■ **Problem to solve**:
Without the pictures, copy all of the data exactly.

[Stored records]
==========

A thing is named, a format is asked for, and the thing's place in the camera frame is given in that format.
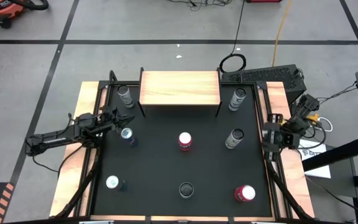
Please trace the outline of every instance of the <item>gray floor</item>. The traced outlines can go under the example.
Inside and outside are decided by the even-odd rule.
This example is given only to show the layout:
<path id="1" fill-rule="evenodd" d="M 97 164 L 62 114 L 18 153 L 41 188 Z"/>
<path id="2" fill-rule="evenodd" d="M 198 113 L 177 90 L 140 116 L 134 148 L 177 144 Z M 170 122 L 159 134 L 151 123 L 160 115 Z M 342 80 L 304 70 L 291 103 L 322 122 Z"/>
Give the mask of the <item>gray floor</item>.
<path id="1" fill-rule="evenodd" d="M 74 0 L 49 0 L 50 9 L 29 11 L 0 28 L 0 182 L 11 178 L 41 89 L 55 55 L 55 44 L 3 44 L 3 40 L 59 40 Z M 358 26 L 358 0 L 346 0 Z M 245 4 L 239 39 L 274 40 L 286 1 Z M 231 40 L 241 1 L 192 12 L 185 4 L 157 0 L 79 0 L 68 40 Z M 294 0 L 282 40 L 357 40 L 339 0 Z M 105 80 L 113 69 L 120 80 L 137 80 L 146 70 L 214 70 L 230 53 L 227 44 L 64 45 L 36 133 L 63 128 L 73 112 L 82 81 Z M 273 45 L 238 45 L 247 68 L 269 67 Z M 295 63 L 305 74 L 308 93 L 329 96 L 351 85 L 358 71 L 358 45 L 279 45 L 276 65 Z M 240 62 L 228 61 L 226 70 Z M 334 131 L 327 144 L 340 146 L 358 138 L 358 92 L 322 105 Z M 49 150 L 38 161 L 57 169 L 63 148 Z M 47 218 L 57 177 L 26 159 L 6 222 Z M 347 208 L 310 187 L 316 217 L 343 222 L 354 218 Z"/>

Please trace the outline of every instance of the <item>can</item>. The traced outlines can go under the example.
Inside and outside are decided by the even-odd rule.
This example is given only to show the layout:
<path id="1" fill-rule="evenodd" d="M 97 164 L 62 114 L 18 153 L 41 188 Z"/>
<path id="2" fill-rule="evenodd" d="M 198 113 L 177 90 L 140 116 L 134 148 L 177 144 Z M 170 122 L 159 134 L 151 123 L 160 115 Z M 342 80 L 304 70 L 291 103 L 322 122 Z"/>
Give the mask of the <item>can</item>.
<path id="1" fill-rule="evenodd" d="M 234 190 L 234 198 L 239 202 L 249 202 L 255 197 L 255 189 L 249 185 L 243 185 Z"/>
<path id="2" fill-rule="evenodd" d="M 230 132 L 229 137 L 227 137 L 226 142 L 224 144 L 228 149 L 234 149 L 244 138 L 244 132 L 236 128 Z"/>
<path id="3" fill-rule="evenodd" d="M 183 199 L 189 199 L 194 193 L 194 187 L 189 182 L 184 182 L 179 186 L 179 194 Z"/>
<path id="4" fill-rule="evenodd" d="M 121 131 L 121 137 L 129 143 L 130 147 L 137 146 L 137 139 L 131 128 L 124 128 Z"/>
<path id="5" fill-rule="evenodd" d="M 246 95 L 246 91 L 243 88 L 236 89 L 231 97 L 229 109 L 231 111 L 238 110 Z"/>
<path id="6" fill-rule="evenodd" d="M 134 100 L 131 97 L 131 93 L 129 92 L 128 86 L 125 85 L 119 86 L 117 92 L 126 107 L 131 108 L 135 105 Z"/>
<path id="7" fill-rule="evenodd" d="M 191 135 L 189 133 L 181 133 L 179 135 L 179 147 L 182 151 L 189 151 L 191 146 Z"/>
<path id="8" fill-rule="evenodd" d="M 115 175 L 111 175 L 106 179 L 106 186 L 110 189 L 125 190 L 126 185 L 127 183 L 125 180 L 119 179 Z"/>

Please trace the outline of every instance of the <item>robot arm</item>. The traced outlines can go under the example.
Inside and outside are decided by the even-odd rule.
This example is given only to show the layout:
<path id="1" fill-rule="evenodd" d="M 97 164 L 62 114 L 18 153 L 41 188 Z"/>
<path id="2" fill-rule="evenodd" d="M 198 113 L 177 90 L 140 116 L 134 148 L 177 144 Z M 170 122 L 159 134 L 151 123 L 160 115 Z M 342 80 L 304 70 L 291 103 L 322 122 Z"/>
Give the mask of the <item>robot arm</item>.
<path id="1" fill-rule="evenodd" d="M 70 118 L 74 123 L 63 130 L 34 134 L 25 139 L 27 145 L 25 153 L 28 156 L 36 156 L 50 148 L 85 141 L 90 142 L 87 146 L 95 147 L 103 133 L 112 129 L 121 131 L 134 118 L 134 116 L 121 116 L 117 109 L 111 110 L 107 107 L 103 109 L 100 116 L 91 113 L 81 114 L 74 120 Z"/>

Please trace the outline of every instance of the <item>wooden platform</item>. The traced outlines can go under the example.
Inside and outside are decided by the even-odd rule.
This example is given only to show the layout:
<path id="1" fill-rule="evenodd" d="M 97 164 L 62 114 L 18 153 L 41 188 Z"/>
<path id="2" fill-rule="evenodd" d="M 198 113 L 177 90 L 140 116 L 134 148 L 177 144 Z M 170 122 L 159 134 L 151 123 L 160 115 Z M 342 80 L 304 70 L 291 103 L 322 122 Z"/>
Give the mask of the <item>wooden platform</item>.
<path id="1" fill-rule="evenodd" d="M 139 101 L 141 105 L 218 105 L 218 72 L 144 71 Z"/>

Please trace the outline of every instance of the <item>blue can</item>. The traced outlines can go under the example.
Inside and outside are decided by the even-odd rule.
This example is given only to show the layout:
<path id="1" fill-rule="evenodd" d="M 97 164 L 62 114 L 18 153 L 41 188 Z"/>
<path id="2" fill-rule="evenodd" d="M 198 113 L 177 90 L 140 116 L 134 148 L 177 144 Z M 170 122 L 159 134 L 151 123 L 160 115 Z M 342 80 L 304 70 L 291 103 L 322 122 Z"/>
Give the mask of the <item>blue can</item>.
<path id="1" fill-rule="evenodd" d="M 137 139 L 131 128 L 124 128 L 121 131 L 121 137 L 129 143 L 130 147 L 137 146 Z"/>

==========

■ **Output for this exercise**:
A thing is named, a format is asked for, and the thing's place in the camera frame is given in that format.
Please trace the outline of every instance of the <item>gray floor</item>. The traced outlines can go under the example.
Inside and outside are decided by the even-odd rule.
This example is given only to show the layout:
<path id="1" fill-rule="evenodd" d="M 97 164 L 62 114 L 18 153 L 41 188 Z"/>
<path id="2" fill-rule="evenodd" d="M 198 113 L 177 90 L 140 116 L 134 148 L 177 144 Z M 170 122 L 159 134 L 151 123 L 160 115 Z M 342 80 L 304 70 L 291 103 L 322 122 Z"/>
Give the mask of the <item>gray floor</item>.
<path id="1" fill-rule="evenodd" d="M 74 0 L 49 0 L 50 9 L 29 11 L 0 28 L 0 182 L 11 178 L 41 89 L 55 55 L 55 44 L 3 44 L 3 40 L 59 40 Z M 358 26 L 358 0 L 346 0 Z M 245 4 L 239 39 L 274 40 L 286 1 Z M 231 40 L 241 1 L 192 12 L 185 4 L 157 0 L 79 0 L 68 40 Z M 294 0 L 282 40 L 357 40 L 339 0 Z M 105 80 L 113 69 L 120 80 L 137 80 L 146 70 L 214 70 L 230 53 L 227 44 L 64 45 L 36 133 L 63 128 L 73 112 L 82 81 Z M 273 45 L 238 45 L 247 68 L 269 67 Z M 295 63 L 305 74 L 308 93 L 329 96 L 351 85 L 358 71 L 358 45 L 279 45 L 276 65 Z M 240 62 L 228 61 L 226 70 Z M 334 131 L 327 144 L 340 146 L 358 138 L 358 92 L 322 105 Z M 49 150 L 38 161 L 57 169 L 63 148 Z M 47 218 L 57 177 L 26 159 L 6 222 Z M 347 208 L 310 187 L 316 217 L 343 222 L 354 218 Z"/>

Please trace the outline of every instance of the <item>can</item>. The traced outlines can go under the example.
Inside and outside are decided by the even-odd rule.
This example is given only to show the layout:
<path id="1" fill-rule="evenodd" d="M 97 164 L 62 114 L 18 153 L 41 188 Z"/>
<path id="2" fill-rule="evenodd" d="M 198 113 L 177 90 L 140 116 L 134 148 L 177 144 Z M 170 122 L 159 134 L 151 123 L 160 115 Z M 342 80 L 304 70 L 291 103 L 322 122 Z"/>
Give the mask of the <item>can</item>.
<path id="1" fill-rule="evenodd" d="M 234 190 L 234 198 L 239 202 L 249 202 L 255 197 L 255 189 L 249 185 L 243 185 Z"/>
<path id="2" fill-rule="evenodd" d="M 230 132 L 229 137 L 227 137 L 226 142 L 224 144 L 228 149 L 234 149 L 244 138 L 244 132 L 236 128 Z"/>
<path id="3" fill-rule="evenodd" d="M 183 199 L 189 199 L 194 193 L 194 187 L 189 182 L 184 182 L 179 186 L 179 194 Z"/>
<path id="4" fill-rule="evenodd" d="M 121 131 L 121 137 L 129 143 L 130 147 L 137 146 L 137 139 L 131 128 L 124 128 Z"/>
<path id="5" fill-rule="evenodd" d="M 246 95 L 246 91 L 243 88 L 236 89 L 231 97 L 229 109 L 231 111 L 238 110 Z"/>
<path id="6" fill-rule="evenodd" d="M 134 100 L 131 97 L 131 93 L 129 92 L 128 86 L 125 85 L 119 86 L 117 92 L 126 107 L 131 108 L 135 105 Z"/>
<path id="7" fill-rule="evenodd" d="M 191 135 L 189 133 L 181 133 L 179 135 L 179 147 L 182 151 L 189 151 L 191 146 Z"/>
<path id="8" fill-rule="evenodd" d="M 115 175 L 111 175 L 106 179 L 106 186 L 110 189 L 125 190 L 126 185 L 127 183 L 125 180 L 119 179 Z"/>

Please trace the outline of every instance of the <item>robot arm</item>. The traced outlines can go under the example.
Inside and outside are decided by the even-odd rule.
This example is given only to show the layout:
<path id="1" fill-rule="evenodd" d="M 97 164 L 62 114 L 18 153 L 41 188 Z"/>
<path id="2" fill-rule="evenodd" d="M 198 113 L 177 90 L 140 116 L 134 148 L 177 144 Z M 170 122 L 159 134 L 151 123 L 160 115 Z M 342 80 L 304 70 L 291 103 L 322 122 Z"/>
Give the mask of the <item>robot arm</item>.
<path id="1" fill-rule="evenodd" d="M 70 118 L 74 123 L 63 130 L 34 134 L 25 139 L 27 145 L 25 153 L 28 156 L 36 156 L 50 148 L 85 141 L 90 142 L 87 146 L 95 147 L 103 133 L 112 129 L 121 131 L 134 118 L 134 116 L 121 116 L 117 109 L 111 110 L 107 107 L 103 109 L 100 116 L 91 113 L 81 114 L 74 120 Z"/>

Please trace the outline of every instance of the <item>wooden platform</item>. The traced outlines can go under the example.
Inside and outside are decided by the even-odd rule.
This example is given only to show the layout:
<path id="1" fill-rule="evenodd" d="M 97 164 L 62 114 L 18 153 L 41 188 Z"/>
<path id="2" fill-rule="evenodd" d="M 198 113 L 177 90 L 140 116 L 134 148 L 177 144 Z M 170 122 L 159 134 L 151 123 L 160 115 Z M 342 80 L 304 70 L 291 103 L 322 122 Z"/>
Give the mask of the <item>wooden platform</item>.
<path id="1" fill-rule="evenodd" d="M 139 101 L 141 105 L 218 105 L 218 72 L 144 71 Z"/>

Please trace the outline of every instance of the <item>blue can</item>. The traced outlines can go under the example.
Inside and outside are decided by the even-odd rule.
This example is given only to show the layout:
<path id="1" fill-rule="evenodd" d="M 97 164 L 62 114 L 18 153 L 41 188 Z"/>
<path id="2" fill-rule="evenodd" d="M 198 113 L 177 90 L 140 116 L 134 148 L 177 144 Z M 170 122 L 159 134 L 151 123 L 160 115 Z M 342 80 L 304 70 L 291 103 L 322 122 Z"/>
Give the mask of the <item>blue can</item>.
<path id="1" fill-rule="evenodd" d="M 137 139 L 131 128 L 124 128 L 121 131 L 121 137 L 129 143 L 130 147 L 137 146 Z"/>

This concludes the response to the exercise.